Children at risk for fireworks eye injuries

UBA OKEREKE | 6/30/2013, 2:08 a.m.
The Fourth of July holiday is on the horizon and the barbeque preparations are underway. Fireworks are an annual tradition ...
Brilynn Cole, 3, joins the parade of bikes, wagons and scooters decorated for an annual Fourth of July children's parade in Central Riverside Park in Wichita, Kan., July 4, 2012. Mike Hutmacher of The Wichita Eagle

The Dallas Examiner

The Fourth of July holiday is on the horizon and the barbeque preparations are underway. Fireworks are an annual tradition of Independence Day, but they can also be dangerous. Children and adults are often injured by improper use of fireworks.

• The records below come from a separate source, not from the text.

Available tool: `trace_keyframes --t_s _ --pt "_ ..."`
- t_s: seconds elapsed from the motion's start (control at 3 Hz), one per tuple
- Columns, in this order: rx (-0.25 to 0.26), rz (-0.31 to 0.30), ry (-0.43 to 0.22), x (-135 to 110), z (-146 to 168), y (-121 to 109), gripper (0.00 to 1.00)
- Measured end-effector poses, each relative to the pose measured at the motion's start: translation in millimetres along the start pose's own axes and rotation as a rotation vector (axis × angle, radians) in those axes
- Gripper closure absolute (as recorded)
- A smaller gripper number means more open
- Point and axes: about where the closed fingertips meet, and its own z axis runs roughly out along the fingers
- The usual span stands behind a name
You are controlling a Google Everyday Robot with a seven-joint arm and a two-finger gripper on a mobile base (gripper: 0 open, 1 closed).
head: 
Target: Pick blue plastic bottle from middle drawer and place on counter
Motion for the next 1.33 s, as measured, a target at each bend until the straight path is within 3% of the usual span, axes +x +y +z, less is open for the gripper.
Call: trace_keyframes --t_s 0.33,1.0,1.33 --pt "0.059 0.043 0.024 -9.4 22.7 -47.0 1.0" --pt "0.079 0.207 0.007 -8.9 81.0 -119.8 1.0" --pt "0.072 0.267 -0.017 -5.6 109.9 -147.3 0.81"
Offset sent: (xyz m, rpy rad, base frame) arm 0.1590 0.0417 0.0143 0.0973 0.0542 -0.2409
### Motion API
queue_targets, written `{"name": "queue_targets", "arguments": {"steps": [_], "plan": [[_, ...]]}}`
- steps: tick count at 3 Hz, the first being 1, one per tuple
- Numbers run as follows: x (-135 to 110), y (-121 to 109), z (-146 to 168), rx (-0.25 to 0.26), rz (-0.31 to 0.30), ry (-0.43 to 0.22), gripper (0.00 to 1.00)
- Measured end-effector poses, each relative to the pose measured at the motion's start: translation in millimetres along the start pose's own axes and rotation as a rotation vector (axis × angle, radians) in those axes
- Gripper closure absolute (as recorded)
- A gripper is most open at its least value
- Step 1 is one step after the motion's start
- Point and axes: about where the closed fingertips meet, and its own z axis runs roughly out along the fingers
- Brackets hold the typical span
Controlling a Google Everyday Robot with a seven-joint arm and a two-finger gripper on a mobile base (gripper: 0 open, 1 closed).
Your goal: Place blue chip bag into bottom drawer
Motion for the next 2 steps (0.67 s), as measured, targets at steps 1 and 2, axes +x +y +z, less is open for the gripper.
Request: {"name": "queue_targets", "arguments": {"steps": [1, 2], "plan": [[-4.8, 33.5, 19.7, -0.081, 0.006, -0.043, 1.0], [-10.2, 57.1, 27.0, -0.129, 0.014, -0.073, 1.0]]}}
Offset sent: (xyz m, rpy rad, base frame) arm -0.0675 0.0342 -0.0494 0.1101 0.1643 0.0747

Of the 9,000 fireworks-related injuries each year, 21 percent are eye injuries and more than half of the victims are young children or teenagers.

For example, a 6-year-old child had a cornea transplant after he lit an M-80 firework that he found in his home. Another is a 12-year-old boy who forgot to unwrap the fuse of a fountain firework, making the fuse too short. It exploded almost immediately and blew up in his face, severely injuring his eye.

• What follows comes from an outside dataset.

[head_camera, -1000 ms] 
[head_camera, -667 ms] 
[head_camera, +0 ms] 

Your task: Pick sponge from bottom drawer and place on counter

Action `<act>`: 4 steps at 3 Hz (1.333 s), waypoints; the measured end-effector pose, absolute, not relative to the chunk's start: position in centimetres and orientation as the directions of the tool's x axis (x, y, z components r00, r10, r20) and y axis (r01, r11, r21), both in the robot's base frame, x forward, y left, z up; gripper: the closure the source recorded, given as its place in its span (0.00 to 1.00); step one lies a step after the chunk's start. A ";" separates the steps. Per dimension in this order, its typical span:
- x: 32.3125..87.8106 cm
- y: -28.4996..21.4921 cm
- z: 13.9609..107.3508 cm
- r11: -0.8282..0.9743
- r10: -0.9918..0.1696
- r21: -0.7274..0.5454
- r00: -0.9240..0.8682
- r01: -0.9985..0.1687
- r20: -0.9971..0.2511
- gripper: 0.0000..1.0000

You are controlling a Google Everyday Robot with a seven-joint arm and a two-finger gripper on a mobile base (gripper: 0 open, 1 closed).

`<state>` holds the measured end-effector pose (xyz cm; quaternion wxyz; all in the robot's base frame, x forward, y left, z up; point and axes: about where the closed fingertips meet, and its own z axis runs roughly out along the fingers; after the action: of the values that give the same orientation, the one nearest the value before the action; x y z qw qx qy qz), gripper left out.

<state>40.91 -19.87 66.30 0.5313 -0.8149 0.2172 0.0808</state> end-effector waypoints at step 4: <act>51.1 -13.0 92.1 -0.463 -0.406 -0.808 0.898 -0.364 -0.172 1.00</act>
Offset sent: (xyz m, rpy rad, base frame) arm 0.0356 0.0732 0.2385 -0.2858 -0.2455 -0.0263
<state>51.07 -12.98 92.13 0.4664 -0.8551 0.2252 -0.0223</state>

“Unfortunately, ophthalmologists see a lot of patients with eye injuries this time of year because people forget that fireworks, while fun, are also dangerous,” said Keith A. Bourgeois, M.D., president of the Texas Ophthalmological Association.

Sparklers and bottle rockets are also dangerous to kids. Sparklers burn at 1,200 degrees Fahrenheit and cause 27 percent of all fireworks injuries.

Errant bottle rockets can cause eyelid lacerations, retinal detachment, rupture of the eyeball, and complete blindness. One in every 6 fireworks-related injuries results in permanent vision loss. So before the celebration begins, follow these fireworks safety tips:

• Never let children play with fireworks of any type.

• View fireworks from at least 500 feet away.

• Leave the lighting of fireworks to trained professionals.

• Respect safety barriers set up to allow pyrotechnicians to do their jobs safely.

• If you find unexploded fireworks, do not touch them. Immediately contact your local fire or police department.

“If you do plan to use fireworks for a home display, be sure that you and your children wear protective eyewear, clear the area of flammable materials, and keep a safe distance from fireworks when they go off,” Bourgeois urged. “You should also check on whether there is a burn ban in your county, which may prohibit the use of fireworks.”